▶ Instructions to follow
Restate exactly the lines from the top of the listing below to the line containing "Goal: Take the"; the remaining lines are not wanted.

Start of Block

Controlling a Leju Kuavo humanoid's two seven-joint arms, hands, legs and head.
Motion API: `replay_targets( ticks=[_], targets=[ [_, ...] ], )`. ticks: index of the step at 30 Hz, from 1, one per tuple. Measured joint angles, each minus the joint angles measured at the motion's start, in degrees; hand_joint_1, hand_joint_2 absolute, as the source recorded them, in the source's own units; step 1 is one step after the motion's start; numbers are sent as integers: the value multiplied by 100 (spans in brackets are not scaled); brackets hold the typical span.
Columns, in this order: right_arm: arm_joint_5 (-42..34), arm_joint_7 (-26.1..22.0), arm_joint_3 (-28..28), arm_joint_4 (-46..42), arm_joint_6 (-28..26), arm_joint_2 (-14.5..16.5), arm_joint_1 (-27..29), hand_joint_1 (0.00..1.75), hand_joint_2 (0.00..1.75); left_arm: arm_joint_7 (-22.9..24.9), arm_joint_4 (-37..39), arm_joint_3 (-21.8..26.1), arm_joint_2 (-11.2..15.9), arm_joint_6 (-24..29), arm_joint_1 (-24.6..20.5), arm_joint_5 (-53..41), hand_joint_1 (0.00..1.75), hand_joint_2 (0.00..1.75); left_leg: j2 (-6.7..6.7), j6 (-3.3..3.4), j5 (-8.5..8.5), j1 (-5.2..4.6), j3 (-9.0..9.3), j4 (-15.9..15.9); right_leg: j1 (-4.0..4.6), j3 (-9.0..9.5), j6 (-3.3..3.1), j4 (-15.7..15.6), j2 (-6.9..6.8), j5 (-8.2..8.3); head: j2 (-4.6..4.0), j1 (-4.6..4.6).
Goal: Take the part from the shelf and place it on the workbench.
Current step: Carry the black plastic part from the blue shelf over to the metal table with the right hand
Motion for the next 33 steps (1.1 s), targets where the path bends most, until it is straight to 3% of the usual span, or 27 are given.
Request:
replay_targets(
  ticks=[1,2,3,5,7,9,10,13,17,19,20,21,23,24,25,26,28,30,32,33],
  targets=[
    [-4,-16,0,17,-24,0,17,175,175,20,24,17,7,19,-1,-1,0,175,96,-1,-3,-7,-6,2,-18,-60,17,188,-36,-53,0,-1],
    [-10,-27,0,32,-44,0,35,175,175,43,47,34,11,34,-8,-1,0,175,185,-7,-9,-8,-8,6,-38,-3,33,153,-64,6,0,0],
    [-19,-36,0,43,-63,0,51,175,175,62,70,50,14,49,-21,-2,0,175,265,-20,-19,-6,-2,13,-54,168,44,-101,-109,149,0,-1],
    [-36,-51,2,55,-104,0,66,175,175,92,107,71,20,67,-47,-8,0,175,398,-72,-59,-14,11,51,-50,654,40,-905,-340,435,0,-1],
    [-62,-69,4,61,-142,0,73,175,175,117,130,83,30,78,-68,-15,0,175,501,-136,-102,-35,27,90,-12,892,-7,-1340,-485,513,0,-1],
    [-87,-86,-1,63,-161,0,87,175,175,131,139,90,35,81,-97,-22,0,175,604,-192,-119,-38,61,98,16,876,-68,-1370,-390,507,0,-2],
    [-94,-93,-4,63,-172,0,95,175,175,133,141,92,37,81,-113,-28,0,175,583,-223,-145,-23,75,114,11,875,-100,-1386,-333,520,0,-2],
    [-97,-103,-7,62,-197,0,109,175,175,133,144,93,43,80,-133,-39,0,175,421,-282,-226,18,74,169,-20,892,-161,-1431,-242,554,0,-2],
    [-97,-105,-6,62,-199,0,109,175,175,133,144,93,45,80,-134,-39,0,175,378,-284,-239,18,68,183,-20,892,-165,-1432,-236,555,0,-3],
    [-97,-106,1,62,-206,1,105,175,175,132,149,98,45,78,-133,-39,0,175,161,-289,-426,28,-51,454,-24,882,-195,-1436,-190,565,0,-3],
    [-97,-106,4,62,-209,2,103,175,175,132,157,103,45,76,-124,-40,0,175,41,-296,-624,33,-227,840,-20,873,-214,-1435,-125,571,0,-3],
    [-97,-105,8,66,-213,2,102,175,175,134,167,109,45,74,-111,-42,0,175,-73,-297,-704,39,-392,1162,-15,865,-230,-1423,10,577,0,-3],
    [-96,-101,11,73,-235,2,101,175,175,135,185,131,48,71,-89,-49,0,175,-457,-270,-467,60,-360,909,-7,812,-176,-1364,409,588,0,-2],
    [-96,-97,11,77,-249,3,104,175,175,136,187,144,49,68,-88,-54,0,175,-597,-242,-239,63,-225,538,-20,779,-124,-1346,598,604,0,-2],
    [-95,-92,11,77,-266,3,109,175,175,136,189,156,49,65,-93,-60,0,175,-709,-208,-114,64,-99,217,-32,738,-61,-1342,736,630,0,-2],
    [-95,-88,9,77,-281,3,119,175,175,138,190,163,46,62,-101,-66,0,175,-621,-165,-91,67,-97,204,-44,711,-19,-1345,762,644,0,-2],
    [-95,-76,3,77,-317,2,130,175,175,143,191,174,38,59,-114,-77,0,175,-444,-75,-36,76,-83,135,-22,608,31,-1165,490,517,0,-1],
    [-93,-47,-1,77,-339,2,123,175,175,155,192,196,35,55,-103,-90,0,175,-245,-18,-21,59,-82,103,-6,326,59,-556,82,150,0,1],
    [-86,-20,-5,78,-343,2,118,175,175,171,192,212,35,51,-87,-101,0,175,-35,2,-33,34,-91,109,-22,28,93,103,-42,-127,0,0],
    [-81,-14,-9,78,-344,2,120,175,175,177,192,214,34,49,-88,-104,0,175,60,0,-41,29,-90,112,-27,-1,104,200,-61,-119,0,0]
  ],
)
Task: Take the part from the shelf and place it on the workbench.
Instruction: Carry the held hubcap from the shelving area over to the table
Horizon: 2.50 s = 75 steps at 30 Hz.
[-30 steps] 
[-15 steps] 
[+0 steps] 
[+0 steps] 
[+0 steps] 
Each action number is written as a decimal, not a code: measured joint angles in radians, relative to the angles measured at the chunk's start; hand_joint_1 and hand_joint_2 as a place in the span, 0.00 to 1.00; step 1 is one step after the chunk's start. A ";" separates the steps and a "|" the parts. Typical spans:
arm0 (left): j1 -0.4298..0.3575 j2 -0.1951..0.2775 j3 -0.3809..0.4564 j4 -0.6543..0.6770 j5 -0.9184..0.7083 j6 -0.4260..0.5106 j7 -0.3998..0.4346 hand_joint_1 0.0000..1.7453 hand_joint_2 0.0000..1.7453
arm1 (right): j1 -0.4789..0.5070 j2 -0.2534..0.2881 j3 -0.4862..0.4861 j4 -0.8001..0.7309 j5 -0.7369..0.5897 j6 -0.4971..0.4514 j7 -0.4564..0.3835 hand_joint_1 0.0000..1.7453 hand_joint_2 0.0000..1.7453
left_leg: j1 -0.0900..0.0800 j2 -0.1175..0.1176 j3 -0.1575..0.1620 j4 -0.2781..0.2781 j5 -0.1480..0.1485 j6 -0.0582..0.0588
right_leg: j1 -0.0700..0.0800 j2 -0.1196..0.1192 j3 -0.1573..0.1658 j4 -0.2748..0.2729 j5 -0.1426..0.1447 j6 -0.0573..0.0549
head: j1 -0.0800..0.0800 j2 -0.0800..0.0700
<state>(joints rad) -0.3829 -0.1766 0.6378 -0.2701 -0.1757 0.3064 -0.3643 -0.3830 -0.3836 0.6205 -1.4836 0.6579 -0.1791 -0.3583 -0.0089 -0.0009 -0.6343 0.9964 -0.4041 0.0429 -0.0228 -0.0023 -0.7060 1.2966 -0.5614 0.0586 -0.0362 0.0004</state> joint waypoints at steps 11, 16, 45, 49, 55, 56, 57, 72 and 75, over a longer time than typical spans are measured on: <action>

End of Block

▶ Finished exercise
Controlling a Leju Kuavo humanoid's two seven-joint arms, hands, legs and head.
Motion API: `replay_targets( ticks=[_], targets=[ [_, ...] ], )`. ticks: index of the step at 30 Hz, from 1, one per tuple. Measured joint angles, each minus the joint angles measured at the motion's start, in degrees; hand_joint_1, hand_joint_2 absolute, as the source recorded them, in the source's own units; step 1 is one step after the motion's start; numbers are sent as integers: the value multiplied by 100 (spans in brackets are not scaled); brackets hold the typical span.
Columns, in this order: right_arm: arm_joint_5 (-42..34), arm_joint_7 (-26.1..22.0), arm_joint_3 (-28..28), arm_joint_4 (-46..42), arm_joint_6 (-28..26), arm_joint_2 (-14.5..16.5), arm_joint_1 (-27..29), hand_joint_1 (0.00..1.75), hand_joint_2 (0.00..1.75); left_arm: arm_joint_7 (-22.9..24.9), arm_joint_4 (-37..39), arm_joint_3 (-21.8..26.1), arm_joint_2 (-11.2..15.9), arm_joint_6 (-24..29), arm_joint_1 (-24.6..20.5), arm_joint_5 (-53..41), hand_joint_1 (0.00..1.75), hand_joint_2 (0.00..1.75); left_leg: j2 (-6.7..6.7), j6 (-3.3..3.4), j5 (-8.5..8.5), j1 (-5.2..4.6), j3 (-9.0..9.3), j4 (-15.9..15.9); right_leg: j1 (-4.0..4.6), j3 (-9.0..9.5), j6 (-3.3..3.1), j4 (-15.7..15.6), j2 (-6.9..6.8), j5 (-8.2..8.3); head: j2 (-4.6..4.0), j1 (-4.6..4.6).
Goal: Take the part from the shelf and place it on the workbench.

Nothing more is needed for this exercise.